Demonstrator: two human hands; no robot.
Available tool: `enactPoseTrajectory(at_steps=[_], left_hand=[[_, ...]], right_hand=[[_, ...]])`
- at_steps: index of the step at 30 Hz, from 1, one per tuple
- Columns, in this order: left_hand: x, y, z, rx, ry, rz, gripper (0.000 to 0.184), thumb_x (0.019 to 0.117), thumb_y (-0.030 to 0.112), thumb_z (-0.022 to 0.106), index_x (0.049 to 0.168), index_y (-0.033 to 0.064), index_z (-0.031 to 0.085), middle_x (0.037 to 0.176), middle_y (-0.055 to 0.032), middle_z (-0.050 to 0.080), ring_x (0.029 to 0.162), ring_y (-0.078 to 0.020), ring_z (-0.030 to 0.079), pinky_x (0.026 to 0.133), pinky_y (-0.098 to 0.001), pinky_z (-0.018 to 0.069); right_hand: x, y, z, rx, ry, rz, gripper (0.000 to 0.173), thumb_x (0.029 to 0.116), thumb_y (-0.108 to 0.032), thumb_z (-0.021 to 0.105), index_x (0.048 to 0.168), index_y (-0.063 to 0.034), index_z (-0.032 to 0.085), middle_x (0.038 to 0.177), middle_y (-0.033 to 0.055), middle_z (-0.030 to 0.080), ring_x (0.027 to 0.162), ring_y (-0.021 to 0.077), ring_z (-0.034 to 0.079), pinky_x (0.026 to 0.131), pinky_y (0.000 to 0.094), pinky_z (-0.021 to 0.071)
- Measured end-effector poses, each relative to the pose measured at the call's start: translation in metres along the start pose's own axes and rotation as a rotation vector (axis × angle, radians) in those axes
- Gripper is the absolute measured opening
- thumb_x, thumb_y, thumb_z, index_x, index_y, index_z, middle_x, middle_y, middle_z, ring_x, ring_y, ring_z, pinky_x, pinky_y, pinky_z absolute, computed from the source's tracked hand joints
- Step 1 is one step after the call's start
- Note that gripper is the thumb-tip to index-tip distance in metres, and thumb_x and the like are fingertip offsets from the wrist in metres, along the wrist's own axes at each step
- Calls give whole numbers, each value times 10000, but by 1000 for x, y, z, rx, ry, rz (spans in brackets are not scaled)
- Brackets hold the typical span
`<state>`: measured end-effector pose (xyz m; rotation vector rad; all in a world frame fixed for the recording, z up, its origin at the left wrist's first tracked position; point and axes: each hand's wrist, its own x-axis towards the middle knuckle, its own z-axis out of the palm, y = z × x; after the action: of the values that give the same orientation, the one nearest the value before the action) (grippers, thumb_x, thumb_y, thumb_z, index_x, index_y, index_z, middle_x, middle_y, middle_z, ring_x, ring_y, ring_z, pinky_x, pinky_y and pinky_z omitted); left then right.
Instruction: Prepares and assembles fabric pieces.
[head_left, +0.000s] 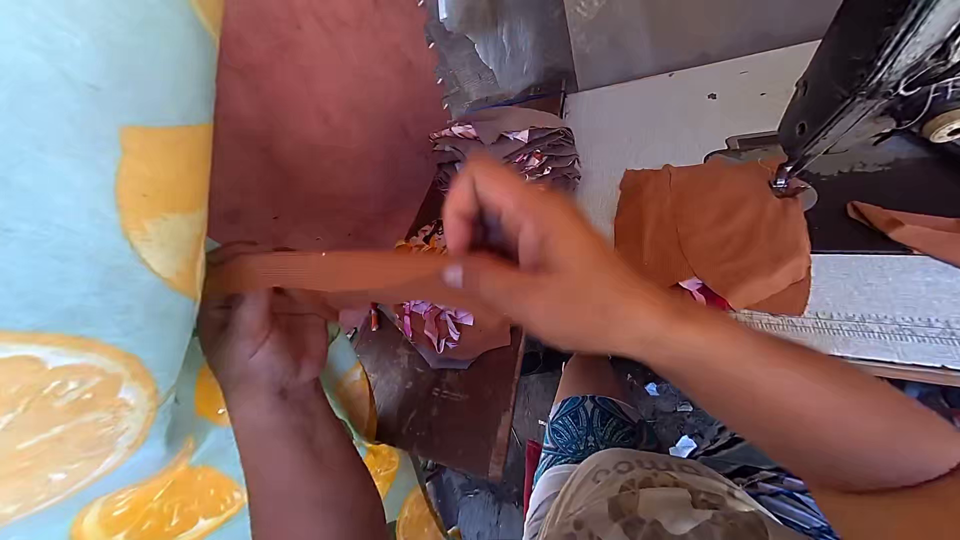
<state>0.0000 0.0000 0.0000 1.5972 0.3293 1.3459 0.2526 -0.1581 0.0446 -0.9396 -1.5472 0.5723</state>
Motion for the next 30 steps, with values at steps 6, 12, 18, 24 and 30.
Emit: enactPoseTrajectory(at_steps=[6, 12, 18, 24, 30], left_hand=[[49, -23, 27, 694, -56, -24, 110, 1071, 207, 510, 1049, 167, 610, 840, 159, 605, 728, 90, 587, 692, -138, 525], [89, -73, 50, 1074, -370, -123, 193, 1047, 156, 569, 1084, 16, 695, 883, -135, 682, 780, -224, 645, 745, -486, 521], [108, -93, 72, 1179, -490, -199, 192, 1052, 112, 542, 1086, -5, 690, 938, -191, 698, 894, -329, 677, 818, -567, 513], [108, -103, 77, 1317, -538, -234, 328, 1078, 241, 546, 971, -49, 655, 833, -232, 654, 831, -396, 661, 770, -613, 497], [103, -110, 74, 1378, -489, -221, 319, 1041, 256, 616, 1186, -25, 658, 1127, -264, 673, 1052, -454, 662, 923, -661, 496]], right_hand=[[-36, 65, 21, 0, 9, 200, 102, 993, -54, 581, 1083, -35, 624, 816, 32, 641, 709, 81, 617, 657, 271, 540], [-31, 91, 0, -269, 31, 440, 189, 1037, -72, 553, 1210, -112, 618, 756, 21, 590, 647, 134, 576, 608, 343, 507], [-25, 99, -7, -376, -9, 471, 202, 1027, -50, 520, 1120, -95, 693, 1044, 74, 692, 942, 209, 680, 817, 452, 565], [-19, 99, -11, -432, -90, 594, 238, 1060, -109, 508, 1242, -92, 660, 1121, 85, 703, 1035, 224, 684, 899, 458, 551], [-18, 97, -14, -487, -175, 688, 301, 1057, -168, 540, 1349, -129, 596, 1148, 101, 679, 1027, 252, 674, 890, 481, 542]])
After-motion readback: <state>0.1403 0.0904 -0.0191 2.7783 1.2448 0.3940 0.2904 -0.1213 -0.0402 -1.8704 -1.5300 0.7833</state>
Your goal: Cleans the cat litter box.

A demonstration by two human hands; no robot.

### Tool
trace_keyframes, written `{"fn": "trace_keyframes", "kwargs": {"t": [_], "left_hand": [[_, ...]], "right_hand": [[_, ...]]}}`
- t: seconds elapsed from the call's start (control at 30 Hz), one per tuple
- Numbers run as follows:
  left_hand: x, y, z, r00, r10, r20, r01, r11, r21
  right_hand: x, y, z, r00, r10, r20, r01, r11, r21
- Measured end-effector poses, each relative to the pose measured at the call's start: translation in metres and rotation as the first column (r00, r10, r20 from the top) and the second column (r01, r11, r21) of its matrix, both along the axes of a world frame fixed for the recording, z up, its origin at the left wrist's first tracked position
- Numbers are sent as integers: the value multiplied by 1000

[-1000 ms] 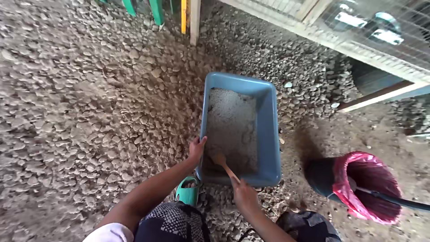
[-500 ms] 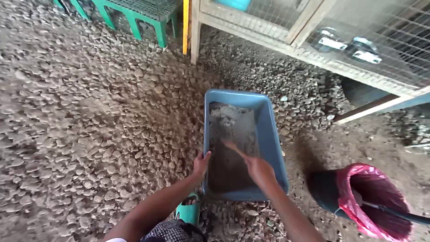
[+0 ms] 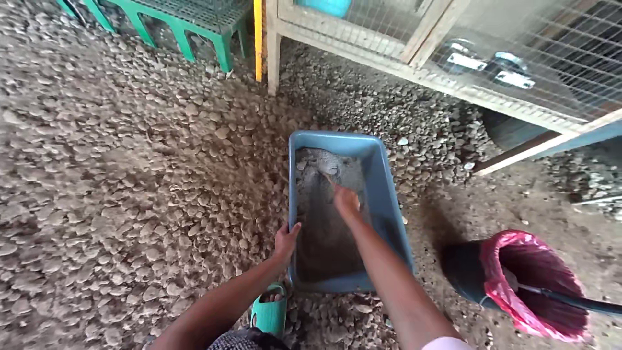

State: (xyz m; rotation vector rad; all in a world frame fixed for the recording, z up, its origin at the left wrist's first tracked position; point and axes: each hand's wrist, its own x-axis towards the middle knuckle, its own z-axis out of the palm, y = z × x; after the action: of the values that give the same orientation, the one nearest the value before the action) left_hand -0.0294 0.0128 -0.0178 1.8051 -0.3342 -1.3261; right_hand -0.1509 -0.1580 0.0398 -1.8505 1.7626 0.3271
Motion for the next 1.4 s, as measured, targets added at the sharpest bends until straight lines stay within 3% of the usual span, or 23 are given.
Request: {"fn": "trace_keyframes", "kwargs": {"t": [0.07,0.17,0.23,0.3,0.4,0.53,0.57,0.63,0.7,0.73,0.83,0.93,1.03,1.13,1.3,1.4], "left_hand": [[2,1,-4,1000,2,-16,-2,1000,-7],[4,0,-6,999,1,-36,-2,1000,-13],[3,-1,-3,999,-9,-36,9,1000,2],[2,-5,0,999,-41,-21,42,999,21],[4,-2,-3,998,-62,32,62,998,0],[3,-4,2,999,-28,37,29,999,-19],[3,-3,1,999,-28,37,28,999,-19],[2,-4,2,998,-44,48,45,999,-16],[3,-5,2,997,-59,52,59,998,-2],[2,-6,1,997,-61,55,61,998,-2],[1,-3,0,995,-71,73,71,997,3],[0,-6,4,994,-67,86,66,998,11],[0,-6,6,994,-66,88,64,998,30],[-1,-6,5,992,-64,105,60,997,45],[-1,-3,8,990,-46,130,43,999,25],[1,-3,6,990,-65,122,65,998,6]], "right_hand": [[-35,6,27,998,33,44,-34,999,31],[-74,84,107,979,164,-123,-151,983,104],[-39,128,189,971,94,-221,-3,924,382],[-14,141,208,990,-4,-142,70,883,465],[-11,114,162,996,-10,-89,42,931,362],[-18,51,66,999,37,-38,-32,993,117],[-26,49,67,999,44,-4,-43,991,129],[-41,66,116,998,25,57,-37,971,235],[-45,99,164,995,-73,75,38,917,397],[-48,113,165,989,-126,83,76,892,446],[-61,135,118,967,-200,160,91,852,515],[-58,113,61,918,-227,325,84,913,399],[-46,73,-9,861,-97,500,-1,981,192],[-15,32,-45,855,-45,516,3,997,81],[0,9,-28,880,-225,418,203,974,97],[-37,37,22,954,-149,259,147,989,29]]}}
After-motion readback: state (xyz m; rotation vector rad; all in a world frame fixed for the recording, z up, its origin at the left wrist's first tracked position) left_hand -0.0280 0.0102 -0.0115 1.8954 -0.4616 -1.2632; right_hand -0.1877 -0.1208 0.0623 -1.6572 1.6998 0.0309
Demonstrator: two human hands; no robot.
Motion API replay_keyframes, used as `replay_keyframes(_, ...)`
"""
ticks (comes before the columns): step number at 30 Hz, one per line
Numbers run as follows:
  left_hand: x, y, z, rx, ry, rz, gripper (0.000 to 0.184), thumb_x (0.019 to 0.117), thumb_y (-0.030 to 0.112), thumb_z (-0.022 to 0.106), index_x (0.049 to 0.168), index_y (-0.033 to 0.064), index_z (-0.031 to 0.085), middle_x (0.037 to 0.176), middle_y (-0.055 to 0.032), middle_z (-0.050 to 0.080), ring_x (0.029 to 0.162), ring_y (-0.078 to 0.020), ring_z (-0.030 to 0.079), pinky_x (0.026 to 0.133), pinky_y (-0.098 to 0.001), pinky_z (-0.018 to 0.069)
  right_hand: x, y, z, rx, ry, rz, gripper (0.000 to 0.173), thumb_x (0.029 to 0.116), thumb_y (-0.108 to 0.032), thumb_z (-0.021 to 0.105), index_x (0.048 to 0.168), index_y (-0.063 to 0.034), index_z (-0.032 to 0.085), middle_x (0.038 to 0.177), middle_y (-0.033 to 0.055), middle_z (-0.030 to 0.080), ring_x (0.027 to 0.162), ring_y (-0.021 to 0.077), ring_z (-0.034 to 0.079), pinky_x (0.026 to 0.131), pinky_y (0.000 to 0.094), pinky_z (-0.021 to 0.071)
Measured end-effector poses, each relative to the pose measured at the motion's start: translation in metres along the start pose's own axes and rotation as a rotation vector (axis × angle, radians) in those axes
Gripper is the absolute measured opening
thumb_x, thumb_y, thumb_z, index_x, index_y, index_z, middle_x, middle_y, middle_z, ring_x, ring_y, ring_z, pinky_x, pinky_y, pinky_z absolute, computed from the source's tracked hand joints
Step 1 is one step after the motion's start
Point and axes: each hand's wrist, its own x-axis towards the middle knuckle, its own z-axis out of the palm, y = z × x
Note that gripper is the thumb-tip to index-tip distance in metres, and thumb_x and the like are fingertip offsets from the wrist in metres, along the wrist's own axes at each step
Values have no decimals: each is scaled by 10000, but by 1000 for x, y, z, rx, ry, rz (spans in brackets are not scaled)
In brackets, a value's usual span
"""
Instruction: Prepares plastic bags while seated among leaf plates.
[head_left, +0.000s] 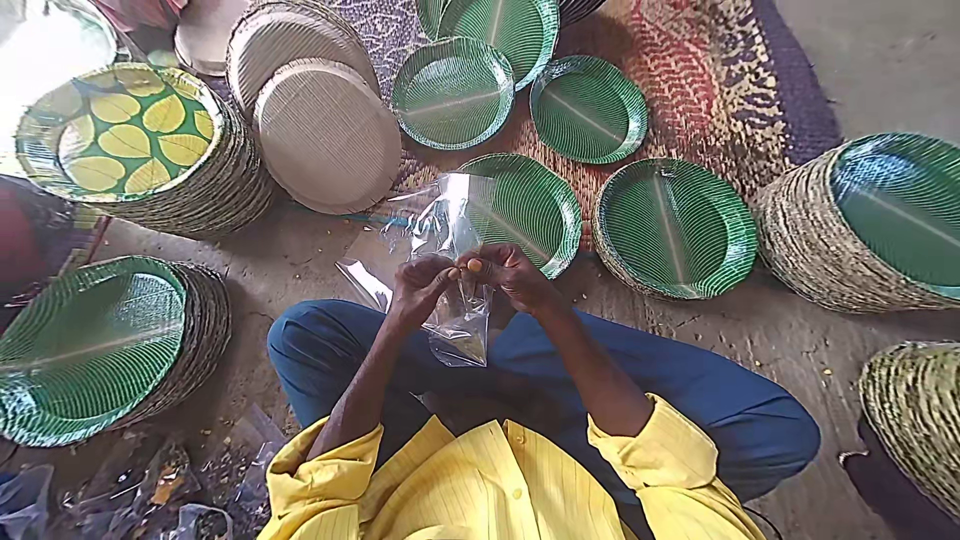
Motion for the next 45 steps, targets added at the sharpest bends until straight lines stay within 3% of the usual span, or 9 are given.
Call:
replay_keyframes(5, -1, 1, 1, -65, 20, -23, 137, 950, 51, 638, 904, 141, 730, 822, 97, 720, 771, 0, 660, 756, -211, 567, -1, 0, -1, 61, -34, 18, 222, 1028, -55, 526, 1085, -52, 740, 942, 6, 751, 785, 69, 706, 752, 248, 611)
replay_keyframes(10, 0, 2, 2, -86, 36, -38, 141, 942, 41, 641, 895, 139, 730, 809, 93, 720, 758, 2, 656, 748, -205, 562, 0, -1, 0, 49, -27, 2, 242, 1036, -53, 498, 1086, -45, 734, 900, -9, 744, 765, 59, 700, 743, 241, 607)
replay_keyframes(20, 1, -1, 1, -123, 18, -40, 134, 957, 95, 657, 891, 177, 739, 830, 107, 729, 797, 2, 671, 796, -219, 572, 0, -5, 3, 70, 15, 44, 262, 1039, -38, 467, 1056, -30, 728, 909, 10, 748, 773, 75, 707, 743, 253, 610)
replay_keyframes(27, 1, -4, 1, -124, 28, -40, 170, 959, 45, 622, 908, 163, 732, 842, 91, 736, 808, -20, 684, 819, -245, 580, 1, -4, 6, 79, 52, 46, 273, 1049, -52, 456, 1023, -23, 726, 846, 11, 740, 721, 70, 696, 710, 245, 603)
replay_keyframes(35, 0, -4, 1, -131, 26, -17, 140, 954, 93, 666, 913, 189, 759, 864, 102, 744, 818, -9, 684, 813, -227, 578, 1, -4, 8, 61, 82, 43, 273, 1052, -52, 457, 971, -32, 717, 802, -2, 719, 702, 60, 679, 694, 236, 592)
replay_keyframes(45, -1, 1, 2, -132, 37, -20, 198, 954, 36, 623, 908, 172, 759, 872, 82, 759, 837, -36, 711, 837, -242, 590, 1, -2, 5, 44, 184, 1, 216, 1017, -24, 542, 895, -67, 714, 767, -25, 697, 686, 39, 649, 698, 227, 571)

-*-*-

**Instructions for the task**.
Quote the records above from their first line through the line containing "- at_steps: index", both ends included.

**Response below**.
Demonstrator: two human hands; no robot.
Available tool: `enactPoseTrajectory(at_steps=[_], left_hand=[[_, ...]], right_hand=[[_, ...]])`
- at_steps: index of the step at 30 Hz, from 1, one per tuple

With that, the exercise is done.